Our work conducted an initial, hypothesis-generating assessment in this challenging patient population (poor responders to nICT). Therefore, building on these preliminary findings, future research should aim to optimize the integration of immunotherapy, chemotherapy, and radiotherapy in a sequential or concurrent fashion by using a controlled study design. Further efforts are needed to refine treatment sequencing, identify biomarkers predictive of response, and personalize treatment on the basis of tumor biology.
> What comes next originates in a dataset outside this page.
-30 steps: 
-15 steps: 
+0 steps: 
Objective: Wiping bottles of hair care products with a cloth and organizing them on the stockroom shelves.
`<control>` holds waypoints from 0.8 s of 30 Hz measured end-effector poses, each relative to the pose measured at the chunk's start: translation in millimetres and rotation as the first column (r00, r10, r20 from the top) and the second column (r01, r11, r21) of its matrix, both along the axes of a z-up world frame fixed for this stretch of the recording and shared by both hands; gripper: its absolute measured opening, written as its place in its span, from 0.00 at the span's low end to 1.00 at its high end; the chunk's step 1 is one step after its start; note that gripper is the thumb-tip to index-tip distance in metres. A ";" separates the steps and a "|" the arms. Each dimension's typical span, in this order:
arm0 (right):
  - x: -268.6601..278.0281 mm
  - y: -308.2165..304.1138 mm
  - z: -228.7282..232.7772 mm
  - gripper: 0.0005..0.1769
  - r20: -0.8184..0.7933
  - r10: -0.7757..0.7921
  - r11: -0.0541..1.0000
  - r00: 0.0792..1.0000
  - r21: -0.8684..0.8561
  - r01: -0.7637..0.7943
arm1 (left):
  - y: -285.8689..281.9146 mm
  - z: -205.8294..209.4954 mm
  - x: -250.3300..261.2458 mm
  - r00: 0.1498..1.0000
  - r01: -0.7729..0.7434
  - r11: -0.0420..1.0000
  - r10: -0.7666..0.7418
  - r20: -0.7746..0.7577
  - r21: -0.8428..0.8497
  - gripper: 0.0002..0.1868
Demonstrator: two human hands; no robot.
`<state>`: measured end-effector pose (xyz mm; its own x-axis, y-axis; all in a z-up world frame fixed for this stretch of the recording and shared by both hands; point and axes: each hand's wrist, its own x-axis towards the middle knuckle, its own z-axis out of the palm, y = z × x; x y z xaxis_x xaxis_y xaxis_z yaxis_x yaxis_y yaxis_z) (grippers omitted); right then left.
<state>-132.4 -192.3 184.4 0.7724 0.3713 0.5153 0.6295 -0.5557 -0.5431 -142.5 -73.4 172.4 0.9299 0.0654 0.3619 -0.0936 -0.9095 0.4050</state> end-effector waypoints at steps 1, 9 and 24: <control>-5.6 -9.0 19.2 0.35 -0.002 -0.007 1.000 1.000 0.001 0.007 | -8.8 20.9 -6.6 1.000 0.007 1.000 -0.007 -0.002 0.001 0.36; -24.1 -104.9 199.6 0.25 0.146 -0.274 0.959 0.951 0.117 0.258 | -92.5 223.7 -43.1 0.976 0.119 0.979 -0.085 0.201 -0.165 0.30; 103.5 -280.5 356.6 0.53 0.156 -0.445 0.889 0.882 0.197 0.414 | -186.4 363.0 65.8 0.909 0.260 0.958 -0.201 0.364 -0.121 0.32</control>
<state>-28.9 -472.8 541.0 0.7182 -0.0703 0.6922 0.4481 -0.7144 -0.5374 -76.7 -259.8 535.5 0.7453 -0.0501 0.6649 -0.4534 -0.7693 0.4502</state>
These strategies are critical for improving long-term outcomes and quality of life in patients with locally advanced ESCC.
Conclusion
This study provides preliminary evidence that secondary induction radiotherapy is a feasible and effective approach for patients with locally advanced ESCC who fail to respond to nICT. The high R0 resection rate, encouraging pathological response, and manageable toxicity observed in this cohort support further investigation of this strategy in prospective clinical trials.